Hi Heinrich, Thanks so much! :-) Wow! I was totally wrong on that one then. I got it that lazy evaluation is the culprit here. Now, I am still a little uneasy about insert producing a new version of the tree when it is not needed. Can't that come back to bite me later depending on how I use it? In your explanation, you say that "the old path is usually not referenced anywhere, and can be garbage collected immediately." I am a little uneasy about the "usually". Could you expand on that? What if it is? Could that happen? Or does that just imply a bigger constant? Thanks again, Dimitri Em 16/08/14 04:13, Heinrich Apfelmus escreveu:
Dimitri DeFigueiredo wrote:
Here's a problem I just found with Haskell (and maybe functional programming) that I would like to know how to avoid.

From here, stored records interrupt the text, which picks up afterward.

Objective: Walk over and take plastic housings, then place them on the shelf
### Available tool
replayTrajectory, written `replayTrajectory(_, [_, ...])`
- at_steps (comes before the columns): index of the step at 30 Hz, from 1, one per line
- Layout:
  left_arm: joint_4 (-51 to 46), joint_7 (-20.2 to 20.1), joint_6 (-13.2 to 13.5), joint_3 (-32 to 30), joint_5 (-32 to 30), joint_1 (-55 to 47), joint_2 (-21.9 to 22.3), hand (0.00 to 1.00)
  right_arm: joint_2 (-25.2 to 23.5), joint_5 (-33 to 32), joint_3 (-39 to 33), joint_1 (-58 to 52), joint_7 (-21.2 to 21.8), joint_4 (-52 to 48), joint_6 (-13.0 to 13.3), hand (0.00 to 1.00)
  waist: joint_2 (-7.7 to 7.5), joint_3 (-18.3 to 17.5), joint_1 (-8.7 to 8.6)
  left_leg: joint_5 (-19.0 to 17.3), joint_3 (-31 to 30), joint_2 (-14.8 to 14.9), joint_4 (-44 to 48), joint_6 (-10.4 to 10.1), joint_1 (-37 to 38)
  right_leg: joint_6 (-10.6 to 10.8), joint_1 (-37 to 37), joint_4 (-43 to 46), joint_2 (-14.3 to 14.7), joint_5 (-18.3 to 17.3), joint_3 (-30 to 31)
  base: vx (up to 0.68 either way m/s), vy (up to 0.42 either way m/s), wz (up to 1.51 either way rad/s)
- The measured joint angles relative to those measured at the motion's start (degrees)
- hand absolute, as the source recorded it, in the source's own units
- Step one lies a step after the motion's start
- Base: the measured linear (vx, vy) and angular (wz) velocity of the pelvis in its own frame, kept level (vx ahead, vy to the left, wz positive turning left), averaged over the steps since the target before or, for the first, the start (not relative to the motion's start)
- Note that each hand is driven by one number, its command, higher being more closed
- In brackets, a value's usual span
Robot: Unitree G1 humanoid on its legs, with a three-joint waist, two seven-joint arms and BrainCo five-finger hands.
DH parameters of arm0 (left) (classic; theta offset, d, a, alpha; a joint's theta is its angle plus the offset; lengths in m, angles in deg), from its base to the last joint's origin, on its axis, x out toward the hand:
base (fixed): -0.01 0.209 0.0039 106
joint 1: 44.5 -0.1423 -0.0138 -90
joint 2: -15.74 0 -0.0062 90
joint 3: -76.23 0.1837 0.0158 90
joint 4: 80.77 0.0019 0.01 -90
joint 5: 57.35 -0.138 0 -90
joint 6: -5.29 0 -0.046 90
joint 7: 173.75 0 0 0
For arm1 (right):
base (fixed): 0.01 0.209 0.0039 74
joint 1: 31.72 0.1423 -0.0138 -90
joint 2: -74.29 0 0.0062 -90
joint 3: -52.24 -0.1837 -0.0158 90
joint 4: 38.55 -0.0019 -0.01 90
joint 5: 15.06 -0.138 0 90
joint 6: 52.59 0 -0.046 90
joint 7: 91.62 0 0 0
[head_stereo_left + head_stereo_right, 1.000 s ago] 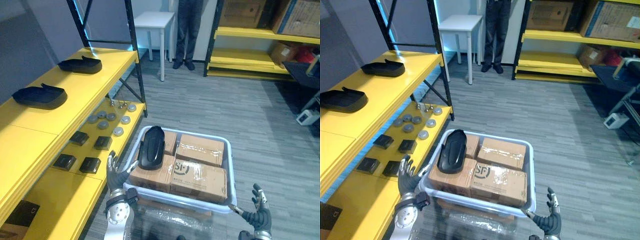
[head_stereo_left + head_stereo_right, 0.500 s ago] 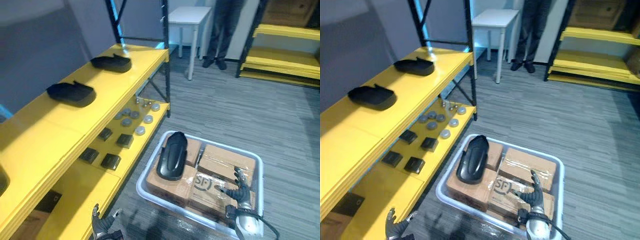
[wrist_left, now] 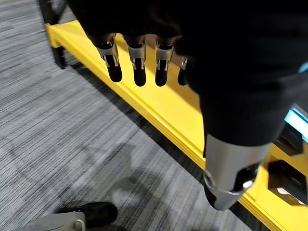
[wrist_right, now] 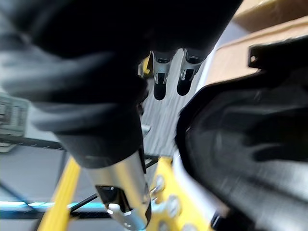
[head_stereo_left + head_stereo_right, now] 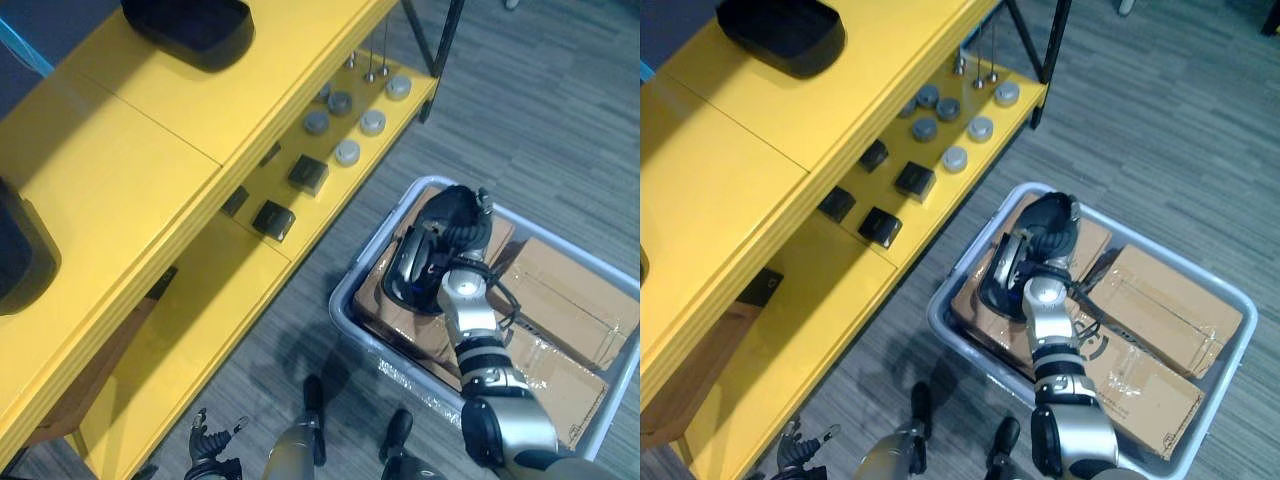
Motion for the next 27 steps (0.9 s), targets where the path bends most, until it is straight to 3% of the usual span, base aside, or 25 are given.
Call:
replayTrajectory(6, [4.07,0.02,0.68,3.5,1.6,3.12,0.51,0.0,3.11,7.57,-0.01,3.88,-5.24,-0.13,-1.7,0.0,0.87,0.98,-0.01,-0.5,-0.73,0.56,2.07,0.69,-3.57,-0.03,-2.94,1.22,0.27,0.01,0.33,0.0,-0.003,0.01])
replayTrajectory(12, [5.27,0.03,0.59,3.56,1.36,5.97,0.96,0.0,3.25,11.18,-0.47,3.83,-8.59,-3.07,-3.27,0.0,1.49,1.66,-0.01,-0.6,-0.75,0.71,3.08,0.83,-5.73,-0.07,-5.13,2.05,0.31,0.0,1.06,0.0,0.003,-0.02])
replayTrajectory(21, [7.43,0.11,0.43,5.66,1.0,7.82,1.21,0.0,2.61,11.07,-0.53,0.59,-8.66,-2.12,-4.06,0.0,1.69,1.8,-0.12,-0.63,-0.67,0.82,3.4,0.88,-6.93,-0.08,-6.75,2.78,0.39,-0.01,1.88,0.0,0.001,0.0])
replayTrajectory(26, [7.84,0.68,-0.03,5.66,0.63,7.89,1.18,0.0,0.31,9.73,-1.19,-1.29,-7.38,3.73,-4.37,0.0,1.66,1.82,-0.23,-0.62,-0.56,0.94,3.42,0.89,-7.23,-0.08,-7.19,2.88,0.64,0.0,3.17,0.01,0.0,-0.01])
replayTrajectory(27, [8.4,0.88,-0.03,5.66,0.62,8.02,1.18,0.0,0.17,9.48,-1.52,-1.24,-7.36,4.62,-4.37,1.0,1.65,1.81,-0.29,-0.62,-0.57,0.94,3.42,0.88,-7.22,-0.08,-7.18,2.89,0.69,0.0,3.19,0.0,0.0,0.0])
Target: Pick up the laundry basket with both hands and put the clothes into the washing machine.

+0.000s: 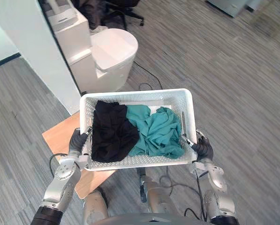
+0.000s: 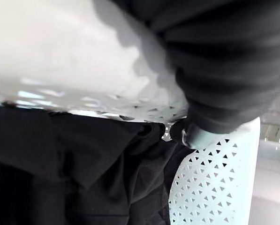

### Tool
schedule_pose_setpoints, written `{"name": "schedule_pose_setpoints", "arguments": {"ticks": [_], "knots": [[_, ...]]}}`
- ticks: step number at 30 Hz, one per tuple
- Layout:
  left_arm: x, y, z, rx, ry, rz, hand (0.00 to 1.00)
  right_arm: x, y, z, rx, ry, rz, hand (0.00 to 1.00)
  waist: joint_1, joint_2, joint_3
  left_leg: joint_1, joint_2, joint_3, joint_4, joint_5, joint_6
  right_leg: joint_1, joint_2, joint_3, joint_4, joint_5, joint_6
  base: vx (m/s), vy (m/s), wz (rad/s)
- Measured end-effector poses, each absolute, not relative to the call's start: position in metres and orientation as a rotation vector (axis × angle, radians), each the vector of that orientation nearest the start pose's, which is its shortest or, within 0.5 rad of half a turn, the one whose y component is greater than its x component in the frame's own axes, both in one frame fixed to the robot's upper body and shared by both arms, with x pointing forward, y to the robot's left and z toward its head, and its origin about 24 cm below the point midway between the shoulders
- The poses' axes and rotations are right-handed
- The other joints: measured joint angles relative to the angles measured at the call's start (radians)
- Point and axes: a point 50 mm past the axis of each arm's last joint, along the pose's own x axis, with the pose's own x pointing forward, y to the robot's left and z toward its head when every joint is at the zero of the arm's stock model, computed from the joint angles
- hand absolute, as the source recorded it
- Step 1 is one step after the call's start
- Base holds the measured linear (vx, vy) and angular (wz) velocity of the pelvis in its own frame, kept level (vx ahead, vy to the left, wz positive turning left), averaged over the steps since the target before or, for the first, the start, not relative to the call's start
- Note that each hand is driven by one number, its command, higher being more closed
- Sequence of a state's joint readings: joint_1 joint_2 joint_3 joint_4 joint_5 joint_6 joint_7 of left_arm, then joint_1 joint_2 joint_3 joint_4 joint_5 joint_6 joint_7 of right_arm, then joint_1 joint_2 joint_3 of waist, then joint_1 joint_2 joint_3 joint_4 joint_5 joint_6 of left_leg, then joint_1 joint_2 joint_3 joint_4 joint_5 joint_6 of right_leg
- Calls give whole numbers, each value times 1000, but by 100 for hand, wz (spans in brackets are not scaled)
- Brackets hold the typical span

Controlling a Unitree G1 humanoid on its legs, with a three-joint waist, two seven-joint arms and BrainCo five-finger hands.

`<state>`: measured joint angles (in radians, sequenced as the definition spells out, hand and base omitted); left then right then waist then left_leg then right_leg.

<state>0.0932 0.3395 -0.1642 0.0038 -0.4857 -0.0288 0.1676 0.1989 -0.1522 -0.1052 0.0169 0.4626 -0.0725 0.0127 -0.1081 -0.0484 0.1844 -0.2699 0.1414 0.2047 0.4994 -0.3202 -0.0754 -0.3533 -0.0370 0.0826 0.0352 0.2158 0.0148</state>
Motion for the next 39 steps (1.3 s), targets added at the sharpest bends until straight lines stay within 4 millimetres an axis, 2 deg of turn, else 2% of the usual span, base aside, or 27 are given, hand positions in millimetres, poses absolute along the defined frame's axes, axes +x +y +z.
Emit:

Please don't get me wrong. I'm in *LUUV* with Haskell! :-)
Exercise 2.3 of Chris Okasaki's book "Purely Functional Data Structures" shows that something as simple as an insert function in a binary tree can cause a space leak in Haskell. (and other functional languages as well)
Here's a simple tree type:
data Tree a = Empty | MkTree (Tree a) a (Tree a)
Here's the version of insert with the space leak:
-- ** SPACE LEAK! ** version -- this version unnecessarily copies the path to the inserted element even if -- the same element is already present in the tree. -- a million insertions of the same element will cause a million trees -- to exist whereone would suffice.
treeInsert :: Ord a => a -> Tree a -> Tree a treeInsert e Empty = MkTree Empty e Empty treeInsert e t@(MkTree a x b) | e > x = MkTree a x (treeInsert e b) | e < x = MkTree (treeInsert e a) x b | otherwise = t
Here's a version without the space leak:
treeInsert :: Ord a => a -> Tree a -> Tree a treeInsert e t = case (treeInsert' e t) of Nothing -> t Just x -> x where treeInsert' :: Ord a => a -> Tree a -> Maybe (Tree a) treeInsert' e Empty = return $ MkTree Empty e Empty treeInsert' e (MkTree a x b) | e > x = do {r <- treeInsert' e b; return $ MkTree a x r} | e < x = do {r <- treeInsert' e a; return $ MkTree r x b} | otherwise = Nothing
This is so tricky that I think it is worth questioning whether Haskell is helping here. First, just spotting that the first version leads to a space leak is not trivial. Second, the fix is so much uglier than the original version. It is disappointing to have to write it!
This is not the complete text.